Python USES chardet to determine the encoding of strings

2020-04-02 14:39:28
OfStack

This example shows how python USES chardet to determine string encoding. Share with you for your reference. Specific analysis is as follows:

Recently, using python to grab some data from the Internet, I encountered coding problems. It's a headache. Summarize the solutions.

Linux vim view fileencoding under the command set fileencoding
Chardet, a powerful coding detection package in python, is very simple to use. Simple installation using PIP install chardet under Linux


import chardet
f = open('file','r')
fencoding=chardet.detect(f.read())
print fencoding

Fencoding output format {'confidence': 0.96630842899499614, 'encoding': 'GB2312'}, can only determine the probability of a certain encoding. It's more accurate. The input parameter is of type STR.

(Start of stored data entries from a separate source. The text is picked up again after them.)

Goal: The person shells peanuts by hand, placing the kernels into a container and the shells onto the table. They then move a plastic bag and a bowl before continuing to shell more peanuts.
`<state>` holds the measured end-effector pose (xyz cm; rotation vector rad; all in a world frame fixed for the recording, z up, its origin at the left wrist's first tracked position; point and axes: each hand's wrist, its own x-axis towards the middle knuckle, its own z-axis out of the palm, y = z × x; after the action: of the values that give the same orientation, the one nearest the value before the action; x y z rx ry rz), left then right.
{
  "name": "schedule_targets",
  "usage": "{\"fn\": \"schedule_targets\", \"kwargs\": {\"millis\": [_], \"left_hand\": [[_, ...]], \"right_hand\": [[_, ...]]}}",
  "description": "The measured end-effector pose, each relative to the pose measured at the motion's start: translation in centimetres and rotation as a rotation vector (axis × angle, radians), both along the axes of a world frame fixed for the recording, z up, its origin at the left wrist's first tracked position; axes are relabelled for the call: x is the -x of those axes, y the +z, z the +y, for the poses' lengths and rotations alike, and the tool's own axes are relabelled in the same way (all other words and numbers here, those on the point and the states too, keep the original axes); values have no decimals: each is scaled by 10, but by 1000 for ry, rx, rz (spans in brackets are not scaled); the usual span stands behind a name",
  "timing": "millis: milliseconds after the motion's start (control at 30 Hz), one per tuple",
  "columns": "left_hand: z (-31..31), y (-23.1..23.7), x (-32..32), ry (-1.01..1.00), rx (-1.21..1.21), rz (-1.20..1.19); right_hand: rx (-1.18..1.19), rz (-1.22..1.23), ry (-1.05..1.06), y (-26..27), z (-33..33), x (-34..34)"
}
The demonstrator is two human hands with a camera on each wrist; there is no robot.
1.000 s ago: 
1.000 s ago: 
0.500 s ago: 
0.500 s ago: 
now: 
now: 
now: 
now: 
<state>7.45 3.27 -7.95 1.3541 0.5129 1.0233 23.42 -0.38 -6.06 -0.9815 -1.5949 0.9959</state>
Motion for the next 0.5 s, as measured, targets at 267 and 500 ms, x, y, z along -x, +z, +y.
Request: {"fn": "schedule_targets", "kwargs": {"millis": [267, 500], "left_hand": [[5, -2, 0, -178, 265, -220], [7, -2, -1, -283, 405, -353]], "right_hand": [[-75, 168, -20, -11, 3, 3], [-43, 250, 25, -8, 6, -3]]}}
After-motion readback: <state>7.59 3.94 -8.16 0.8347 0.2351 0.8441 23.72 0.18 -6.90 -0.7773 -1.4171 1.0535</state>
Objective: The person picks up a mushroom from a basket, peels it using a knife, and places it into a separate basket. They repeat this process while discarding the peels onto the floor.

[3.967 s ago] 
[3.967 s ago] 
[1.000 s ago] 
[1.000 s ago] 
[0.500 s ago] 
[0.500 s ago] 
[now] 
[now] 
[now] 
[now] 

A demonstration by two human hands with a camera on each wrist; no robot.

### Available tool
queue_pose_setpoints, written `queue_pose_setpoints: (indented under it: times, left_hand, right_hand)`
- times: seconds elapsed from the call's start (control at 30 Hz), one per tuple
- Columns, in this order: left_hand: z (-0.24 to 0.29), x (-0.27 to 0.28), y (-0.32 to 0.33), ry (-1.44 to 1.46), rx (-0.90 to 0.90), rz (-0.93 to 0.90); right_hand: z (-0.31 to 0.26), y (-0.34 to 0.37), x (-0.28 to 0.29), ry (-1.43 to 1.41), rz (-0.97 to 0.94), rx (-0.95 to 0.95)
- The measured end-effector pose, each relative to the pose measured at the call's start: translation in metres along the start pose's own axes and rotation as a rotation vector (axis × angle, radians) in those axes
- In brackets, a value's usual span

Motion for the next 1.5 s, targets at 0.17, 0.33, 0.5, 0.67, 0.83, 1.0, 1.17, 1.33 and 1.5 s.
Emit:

After knowing the encoding of STR in python, decode and encode can be used to realize the encoding transformation.

The general process is that STR USES the decode method to decode STR into unicode string types based on its encoding, and then USES encode to convert unicode string types to specific encoding based on specific encoding. STR and unicode are of two different types in python, as shown below.

Generally speaking, window default code GBK, Linux default code utf8
The concept of system coding, python coding, and file coding in python programming.

System code: the default code of the editor to write the source code. It represents that everything in the source file is encoded as a binary stream by word. Stored on disk. Look through the locale command under Linux.

Python encoding: refers to the decoding method set in python. If not set, python defaults to ASCII decoding. If there is no Chinese in the python source file, this should be fine.

Setting method: at the beginning of the source file (must be the first line) : #-*-coding: utf-8 -*-, the source file is set and decoded in utf-8 or


import sys
reload(sys)
sys.setdefaultencoding('UTF-8')

Fileencoding: text encoding, vim under Linux using set fileencoding view.

In general, the reason for the output of garbled code is not in accordance with the way of the system decoding encoding.

For example, print s, type s is STR, the default code of the system under Linux system is utf8, s should be coded as utf8 before output. If s is code for GBK it should be output like this. Print s.ode (' GBK ').encode('utf8') to output Chinese.

The same goes for window. The default code for window is GBK, so the code for s output must be GBK.

Unicode types are typically handled in python processing. In this way, the output can be directly coded.

I hope this article has helped you with your Python programming.